A streaming application runs a query, a directed acyclic graph of sources, operators and sinks connected by streams:

  1. Sources produce tuples.
  2. Operators consume input tuple and produce output tuples.
  3. Sinks consume tuples.

When you create your query, you add sources, operators and sinks and connect them with streams.

A first example (complete example here)

In this example, a source creates a stream of tuples with attributes <timestamp,key,value> and feeds them to an operator that multiplies the value by 2. This operator feeds its output tuples to a sink that prints them.
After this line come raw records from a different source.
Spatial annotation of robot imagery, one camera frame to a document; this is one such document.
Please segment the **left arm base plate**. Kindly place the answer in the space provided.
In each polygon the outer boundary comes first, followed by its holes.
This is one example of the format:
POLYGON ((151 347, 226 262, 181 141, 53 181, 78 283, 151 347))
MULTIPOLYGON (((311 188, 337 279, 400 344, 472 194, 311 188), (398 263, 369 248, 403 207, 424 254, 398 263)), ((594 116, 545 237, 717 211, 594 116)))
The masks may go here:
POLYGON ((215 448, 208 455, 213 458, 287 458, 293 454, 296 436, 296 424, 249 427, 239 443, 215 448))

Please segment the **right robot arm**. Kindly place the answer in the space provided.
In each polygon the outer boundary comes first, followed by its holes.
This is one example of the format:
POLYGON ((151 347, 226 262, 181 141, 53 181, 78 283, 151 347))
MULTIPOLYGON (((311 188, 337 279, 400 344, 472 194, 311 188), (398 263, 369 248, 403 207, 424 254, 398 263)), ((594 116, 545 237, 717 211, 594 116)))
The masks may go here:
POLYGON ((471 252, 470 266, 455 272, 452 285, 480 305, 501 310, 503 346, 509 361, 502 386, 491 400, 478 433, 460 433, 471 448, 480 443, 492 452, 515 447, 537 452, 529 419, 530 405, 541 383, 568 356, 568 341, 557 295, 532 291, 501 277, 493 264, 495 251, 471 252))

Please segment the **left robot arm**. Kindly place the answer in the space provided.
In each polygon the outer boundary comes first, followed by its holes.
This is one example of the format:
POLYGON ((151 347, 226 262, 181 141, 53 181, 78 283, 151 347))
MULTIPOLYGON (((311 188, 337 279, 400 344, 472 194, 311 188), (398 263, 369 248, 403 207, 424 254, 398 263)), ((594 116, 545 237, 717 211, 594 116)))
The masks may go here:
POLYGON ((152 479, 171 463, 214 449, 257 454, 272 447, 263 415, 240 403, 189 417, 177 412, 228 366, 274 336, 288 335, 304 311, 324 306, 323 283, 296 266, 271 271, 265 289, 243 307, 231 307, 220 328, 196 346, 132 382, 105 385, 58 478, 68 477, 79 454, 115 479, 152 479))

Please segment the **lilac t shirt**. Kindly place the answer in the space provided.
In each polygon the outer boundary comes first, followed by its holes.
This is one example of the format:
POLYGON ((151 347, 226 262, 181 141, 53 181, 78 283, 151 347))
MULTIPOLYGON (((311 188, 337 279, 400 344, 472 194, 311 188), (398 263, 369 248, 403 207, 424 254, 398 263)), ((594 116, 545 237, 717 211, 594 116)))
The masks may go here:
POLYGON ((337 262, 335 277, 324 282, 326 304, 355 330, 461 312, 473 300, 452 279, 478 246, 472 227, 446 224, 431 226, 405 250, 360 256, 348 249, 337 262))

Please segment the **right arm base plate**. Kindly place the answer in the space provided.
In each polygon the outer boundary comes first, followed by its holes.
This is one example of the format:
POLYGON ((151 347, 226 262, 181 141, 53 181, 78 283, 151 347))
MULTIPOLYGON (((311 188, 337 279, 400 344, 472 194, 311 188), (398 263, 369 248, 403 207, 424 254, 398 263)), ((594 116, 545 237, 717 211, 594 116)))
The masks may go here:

public class SimpleQuery {

  public static void main(String[] args) {

    Query q = new Query();
    Source<MyTuple> source = q.addBaseSource("I1", new SourceFunction<MyTuple>() {
      private final Random r = new Random();

      @Override
      public MyTuple get() {
        Util.sleep(50);
        return new MyTuple(System.currentTimeMillis(), r.nextInt(5), r.nextInt(100));
      }
    });

    Operator<MyTuple, MyTuple> multiply = q
        .addOperator(new BaseOperator1In<MyTuple, MyTuple>("M") {
          @Override
          public List<MyTuple> processTupleIn1(MyTuple tuple) {
            List<MyTuple> result = new LinkedList<MyTuple>();
            result.add(new MyTuple(tuple.timestamp, tuple.key, tuple.value * 2));
            return result;
          }
        });

    Sink<MyTuple> sink = q.addBaseSink("O1",
        tuple -> System.out.println(tuple.timestamp + "," + tuple.key + "," + tuple.value));

    q.connect(source, multiply).connect(multiply, sink);

    q.activate();
    Util.sleep(30000);
    q.deActivate();

  }

  private static class MyTuple {

    public long timestamp;
    public int key;
    public int value;

    public MyTuple(long timestamp, int key, int value) {
      this.timestamp = timestamp;
      this.key = key;
      this.value = value;
    }
  }
}

Please notice:

  1. You can define a class for your tuples (MyTuple in the example).
  2. You can add a source to your query using the method addBaseSource. For this method, you provide:
    • an id for the source.
    • an instance of SourceFunction, for which you specify the method get.
  3. You can add an operator to your query using the method addOperator. For this method, you provide:
    • an id for the operator.
    • an instance of BaseOperatorIn1, for which you specify the method processTupleIn1. The BaseOperatorIn1 allows you to return more than one tuple for each incoming tuple. If no tuple is returned, the method can return an empty list.
  4. You can add a sink to your query using the method addBaseSink. For this method, you provide:
    • an id for the sink.
    • an instance of SinkFunction, for which you specify the method accept. Notice that, as shown in the example, Lambda expressions can also be used for compact notation.
  5. Finally, you connect the source to the operator and the operator to the sink with the method connect.
  6. You can activate and de-activate the query with methods activate and deactivate.